■ Exercise brief:
The required output is the line that contains "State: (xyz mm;" plus every line after it in the listing below, copied exactly as it appears.

■ Supplied information:
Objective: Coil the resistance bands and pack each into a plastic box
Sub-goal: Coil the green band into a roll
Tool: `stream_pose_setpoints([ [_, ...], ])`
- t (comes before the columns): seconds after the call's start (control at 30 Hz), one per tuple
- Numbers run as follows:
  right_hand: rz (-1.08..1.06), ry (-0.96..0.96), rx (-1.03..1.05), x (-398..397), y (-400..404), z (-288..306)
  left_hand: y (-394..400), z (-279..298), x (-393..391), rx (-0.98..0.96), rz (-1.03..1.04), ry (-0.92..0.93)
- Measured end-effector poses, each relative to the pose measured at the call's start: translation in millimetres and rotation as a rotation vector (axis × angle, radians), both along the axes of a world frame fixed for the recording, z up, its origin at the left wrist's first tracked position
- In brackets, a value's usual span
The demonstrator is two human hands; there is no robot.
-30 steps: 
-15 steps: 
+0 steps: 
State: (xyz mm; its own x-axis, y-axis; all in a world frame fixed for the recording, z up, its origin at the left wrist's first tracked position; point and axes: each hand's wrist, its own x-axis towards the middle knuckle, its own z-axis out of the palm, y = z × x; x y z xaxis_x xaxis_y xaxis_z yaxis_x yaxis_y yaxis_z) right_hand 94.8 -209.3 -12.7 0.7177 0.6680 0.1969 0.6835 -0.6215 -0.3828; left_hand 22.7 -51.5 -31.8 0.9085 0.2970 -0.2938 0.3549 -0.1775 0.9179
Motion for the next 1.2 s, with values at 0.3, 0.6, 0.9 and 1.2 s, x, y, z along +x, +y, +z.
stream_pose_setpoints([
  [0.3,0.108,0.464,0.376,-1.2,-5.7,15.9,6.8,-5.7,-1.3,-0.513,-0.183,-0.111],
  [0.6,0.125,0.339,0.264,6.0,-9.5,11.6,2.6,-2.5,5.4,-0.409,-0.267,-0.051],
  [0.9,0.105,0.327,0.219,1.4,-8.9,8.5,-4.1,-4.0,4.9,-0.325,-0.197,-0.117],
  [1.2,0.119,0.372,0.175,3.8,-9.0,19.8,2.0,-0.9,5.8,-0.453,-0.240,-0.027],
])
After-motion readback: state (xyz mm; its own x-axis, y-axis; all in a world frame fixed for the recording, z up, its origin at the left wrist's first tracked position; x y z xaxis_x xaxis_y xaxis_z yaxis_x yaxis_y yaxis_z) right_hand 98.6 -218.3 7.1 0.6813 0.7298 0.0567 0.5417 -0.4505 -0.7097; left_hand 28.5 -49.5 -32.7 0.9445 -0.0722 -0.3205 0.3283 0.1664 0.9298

■ Result for this exercise:
State: (xyz mm; its own x-axis, y-axis; all in a world frame fixed for the recording, z up, its origin at the left wrist's first tracked position; point and axes: each hand's wrist, its own x-axis towards the middle knuckle, its own z-axis out of the palm, y = z × x; x y z xaxis_x xaxis_y xaxis_z yaxis_x yaxis_y yaxis_z) right_hand 94.8 -209.3 -12.7 0.7177 0.6680 0.1969 0.6835 -0.6215 -0.3828; left_hand 22.7 -51.5 -31.8 0.9085 0.2970 -0.2938 0.3549 -0.1775 0.9179
Motion for the next 1.2 s, with values at 0.3, 0.6, 0.9 and 1.2 s, x, y, z along +x, +y, +z.
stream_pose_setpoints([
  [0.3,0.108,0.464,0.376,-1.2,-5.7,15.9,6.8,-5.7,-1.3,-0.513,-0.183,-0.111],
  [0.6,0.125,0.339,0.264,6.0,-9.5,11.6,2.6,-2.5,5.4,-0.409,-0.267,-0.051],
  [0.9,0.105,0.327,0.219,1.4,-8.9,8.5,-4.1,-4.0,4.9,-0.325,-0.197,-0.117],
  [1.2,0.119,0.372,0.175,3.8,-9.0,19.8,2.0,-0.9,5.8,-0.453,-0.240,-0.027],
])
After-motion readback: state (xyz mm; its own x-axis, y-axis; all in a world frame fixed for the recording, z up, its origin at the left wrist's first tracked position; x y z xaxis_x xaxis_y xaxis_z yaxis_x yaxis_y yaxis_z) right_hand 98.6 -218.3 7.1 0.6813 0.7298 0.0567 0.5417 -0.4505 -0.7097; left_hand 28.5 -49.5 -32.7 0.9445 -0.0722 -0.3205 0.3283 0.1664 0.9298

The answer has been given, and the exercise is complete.